Saturday, November 19, 2022

FINISHED READING - The Rings of Saturn by W.G Sebald










W. G. Sebald was for many decades a literature professor. A lecturer at the UEA in Norwich from 1970. Publishing his first written work After Nature in 1988, and first novel Vertigo in 1999. A series of increasingly lauded novels followed. Throughout the turn of the millennium, his reputation rose. By the publication of Austerlitz in 2001, he was being acclaimed as one of the greatest living novelists, and a potential Nobel prize winner. Unfortunately that was also the year he died of a heart attack whilst driving in December 2001, he was 57. Though there have been a number of posthumous publications since then. That reputational rise appears to now have parked itself.













The Rings of Saturn was published in 1998. The premise of the book is of a narrator, which we read to be Sebald, ostensibly taking a ramble, a walking journey around the county of Suffolk.

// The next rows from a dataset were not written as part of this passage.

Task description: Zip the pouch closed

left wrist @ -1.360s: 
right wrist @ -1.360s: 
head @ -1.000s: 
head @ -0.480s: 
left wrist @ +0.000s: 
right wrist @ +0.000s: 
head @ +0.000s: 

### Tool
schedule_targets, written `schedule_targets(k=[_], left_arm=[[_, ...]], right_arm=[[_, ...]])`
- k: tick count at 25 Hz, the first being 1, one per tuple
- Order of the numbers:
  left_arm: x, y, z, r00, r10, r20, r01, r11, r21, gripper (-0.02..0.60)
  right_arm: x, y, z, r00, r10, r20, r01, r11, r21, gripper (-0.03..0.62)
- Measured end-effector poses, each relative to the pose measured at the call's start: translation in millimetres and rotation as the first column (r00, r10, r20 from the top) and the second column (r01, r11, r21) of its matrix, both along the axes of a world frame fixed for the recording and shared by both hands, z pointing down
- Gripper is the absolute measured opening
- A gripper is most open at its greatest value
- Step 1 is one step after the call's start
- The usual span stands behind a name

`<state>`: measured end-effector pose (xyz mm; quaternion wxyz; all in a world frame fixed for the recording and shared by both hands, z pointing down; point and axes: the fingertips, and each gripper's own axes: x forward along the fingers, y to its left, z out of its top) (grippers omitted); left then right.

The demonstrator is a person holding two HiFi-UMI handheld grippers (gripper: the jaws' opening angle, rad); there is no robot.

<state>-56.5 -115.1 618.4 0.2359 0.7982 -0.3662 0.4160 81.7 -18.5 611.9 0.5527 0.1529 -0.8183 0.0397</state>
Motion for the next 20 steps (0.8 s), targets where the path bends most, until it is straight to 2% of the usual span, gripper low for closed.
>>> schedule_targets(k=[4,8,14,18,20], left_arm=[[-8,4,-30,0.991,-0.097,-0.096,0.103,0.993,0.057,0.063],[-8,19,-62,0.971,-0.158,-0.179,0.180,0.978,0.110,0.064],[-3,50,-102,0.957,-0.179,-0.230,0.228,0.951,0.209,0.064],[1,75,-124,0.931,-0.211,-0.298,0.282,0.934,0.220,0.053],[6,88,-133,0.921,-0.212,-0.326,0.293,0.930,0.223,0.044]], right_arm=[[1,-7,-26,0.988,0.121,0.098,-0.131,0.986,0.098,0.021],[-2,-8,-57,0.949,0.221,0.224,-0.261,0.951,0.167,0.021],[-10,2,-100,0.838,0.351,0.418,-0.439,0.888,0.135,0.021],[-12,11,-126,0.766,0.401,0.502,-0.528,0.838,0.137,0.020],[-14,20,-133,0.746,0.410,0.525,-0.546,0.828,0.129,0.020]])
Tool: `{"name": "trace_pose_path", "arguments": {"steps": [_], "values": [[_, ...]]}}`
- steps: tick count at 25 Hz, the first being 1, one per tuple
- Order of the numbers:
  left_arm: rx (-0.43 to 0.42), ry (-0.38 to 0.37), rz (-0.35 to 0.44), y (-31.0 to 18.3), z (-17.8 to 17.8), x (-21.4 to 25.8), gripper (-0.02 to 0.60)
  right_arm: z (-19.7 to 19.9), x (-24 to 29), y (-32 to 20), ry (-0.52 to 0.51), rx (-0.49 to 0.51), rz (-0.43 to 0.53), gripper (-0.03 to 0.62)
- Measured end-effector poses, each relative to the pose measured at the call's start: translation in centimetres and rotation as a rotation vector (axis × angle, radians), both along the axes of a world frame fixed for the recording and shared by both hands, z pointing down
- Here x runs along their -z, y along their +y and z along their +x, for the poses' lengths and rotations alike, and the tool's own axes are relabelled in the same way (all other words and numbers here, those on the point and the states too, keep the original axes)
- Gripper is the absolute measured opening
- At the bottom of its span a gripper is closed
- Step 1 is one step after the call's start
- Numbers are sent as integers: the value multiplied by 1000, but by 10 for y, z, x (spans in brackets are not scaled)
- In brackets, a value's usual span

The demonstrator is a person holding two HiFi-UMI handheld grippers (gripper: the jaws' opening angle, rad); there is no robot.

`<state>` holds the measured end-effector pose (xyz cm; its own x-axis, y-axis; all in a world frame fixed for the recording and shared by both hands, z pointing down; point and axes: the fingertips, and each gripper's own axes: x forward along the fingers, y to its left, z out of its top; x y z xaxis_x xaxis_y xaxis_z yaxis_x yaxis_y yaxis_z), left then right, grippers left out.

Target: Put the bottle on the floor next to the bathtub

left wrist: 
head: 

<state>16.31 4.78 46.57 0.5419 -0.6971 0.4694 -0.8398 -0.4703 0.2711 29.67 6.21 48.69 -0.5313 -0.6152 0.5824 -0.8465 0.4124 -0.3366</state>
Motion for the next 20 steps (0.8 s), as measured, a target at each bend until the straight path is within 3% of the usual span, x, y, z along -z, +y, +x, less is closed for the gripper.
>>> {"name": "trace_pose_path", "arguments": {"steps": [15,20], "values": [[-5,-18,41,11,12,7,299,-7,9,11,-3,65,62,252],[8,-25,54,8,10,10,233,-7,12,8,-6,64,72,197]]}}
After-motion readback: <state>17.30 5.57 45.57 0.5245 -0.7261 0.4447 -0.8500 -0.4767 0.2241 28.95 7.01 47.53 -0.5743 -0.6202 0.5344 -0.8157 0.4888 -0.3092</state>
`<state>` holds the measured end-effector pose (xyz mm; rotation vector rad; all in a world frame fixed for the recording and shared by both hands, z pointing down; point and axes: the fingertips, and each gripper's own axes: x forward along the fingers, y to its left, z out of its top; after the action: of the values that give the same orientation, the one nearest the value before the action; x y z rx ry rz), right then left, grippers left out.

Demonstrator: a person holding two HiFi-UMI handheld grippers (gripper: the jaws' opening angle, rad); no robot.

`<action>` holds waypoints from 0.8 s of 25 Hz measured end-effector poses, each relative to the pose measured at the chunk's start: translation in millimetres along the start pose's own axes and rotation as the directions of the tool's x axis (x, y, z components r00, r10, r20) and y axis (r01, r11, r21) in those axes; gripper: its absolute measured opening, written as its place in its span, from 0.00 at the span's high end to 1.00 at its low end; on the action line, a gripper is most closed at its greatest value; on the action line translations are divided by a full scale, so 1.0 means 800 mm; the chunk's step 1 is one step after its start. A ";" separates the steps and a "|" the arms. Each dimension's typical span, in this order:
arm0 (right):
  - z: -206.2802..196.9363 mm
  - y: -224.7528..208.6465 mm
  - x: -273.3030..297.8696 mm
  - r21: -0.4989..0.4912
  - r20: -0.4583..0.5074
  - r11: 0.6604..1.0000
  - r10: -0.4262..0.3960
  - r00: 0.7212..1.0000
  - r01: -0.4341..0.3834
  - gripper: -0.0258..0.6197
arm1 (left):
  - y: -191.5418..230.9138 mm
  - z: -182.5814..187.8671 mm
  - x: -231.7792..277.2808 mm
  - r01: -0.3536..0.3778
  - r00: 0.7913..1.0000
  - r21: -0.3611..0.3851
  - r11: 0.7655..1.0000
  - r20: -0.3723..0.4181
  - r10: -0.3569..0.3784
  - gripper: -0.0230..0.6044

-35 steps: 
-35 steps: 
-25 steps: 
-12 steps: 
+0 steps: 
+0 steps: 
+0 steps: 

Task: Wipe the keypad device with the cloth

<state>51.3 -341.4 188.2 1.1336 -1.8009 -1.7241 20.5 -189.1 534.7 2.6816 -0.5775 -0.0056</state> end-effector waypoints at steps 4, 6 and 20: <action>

But also a much bigger ramble. Because the book is so much more than a linear walk, its partly a historical account of places and people, but also brings in biography,  personal memoire and meditations on the human condition and fallibility. His writing style has this heightened associative drift to it, often prompted by the things he encounters. He takes up erudite diversions, veering off on fascinating tangents, where, just occasionally, he arrives right back where he started looking out over a familiar bit of East Anglia landscape.

Sebald is a readable and quietly fascinating writer. If you come expecting a perfectly formed narrative line to ride your reading upon, then he will disappoint you. He travels through the mind, its landscapes, interesting nooks and crannies.  Sebald's writing persona is as a weaver of memories, creating a tapestry of references that cross all the boundaries of time, place and cultures. You could say he is the quintessentially most post modern of writers. At times his tales remind me of the performance work of Laurie Anderson, whose pieces are similarly fascinated with storylines, the anecdotal, accidental collisions and the unexpected contrast of juxtapositions. 

The Rings of Saturn, along the way, takes in the ground breaking work of Thomas Browne, the social and economic background to why Somerleyton Hall was built, and its subsequent rather ungenteel decline. Finishing off with a brilliant flourish on the history of the silk weaving trade in Europe, and how Norwich, with the arrival of the Huguenot in the 17th -18th century became the centre of it in England. 

I first read this book in the early noughties. I'd tried Austerlitz first, which as a densely woven more darkly personal work, I found trickier to relate to.  Because he takes this ruminating wander around East Anglia, an area I love, I find myself more easily drawn into the Sebald multiverse, able to relax and enjoy the ride he takes you on. I would say The Rings of Saturn is the best entry point, from which to introduce yourself to this great novelist. If this doesn"t grab you, then nothing else of Sebald's work is likely to either. Rereading it in 2022 it has been a bit of a surprise, just how much I loved and enjoyed it all over again.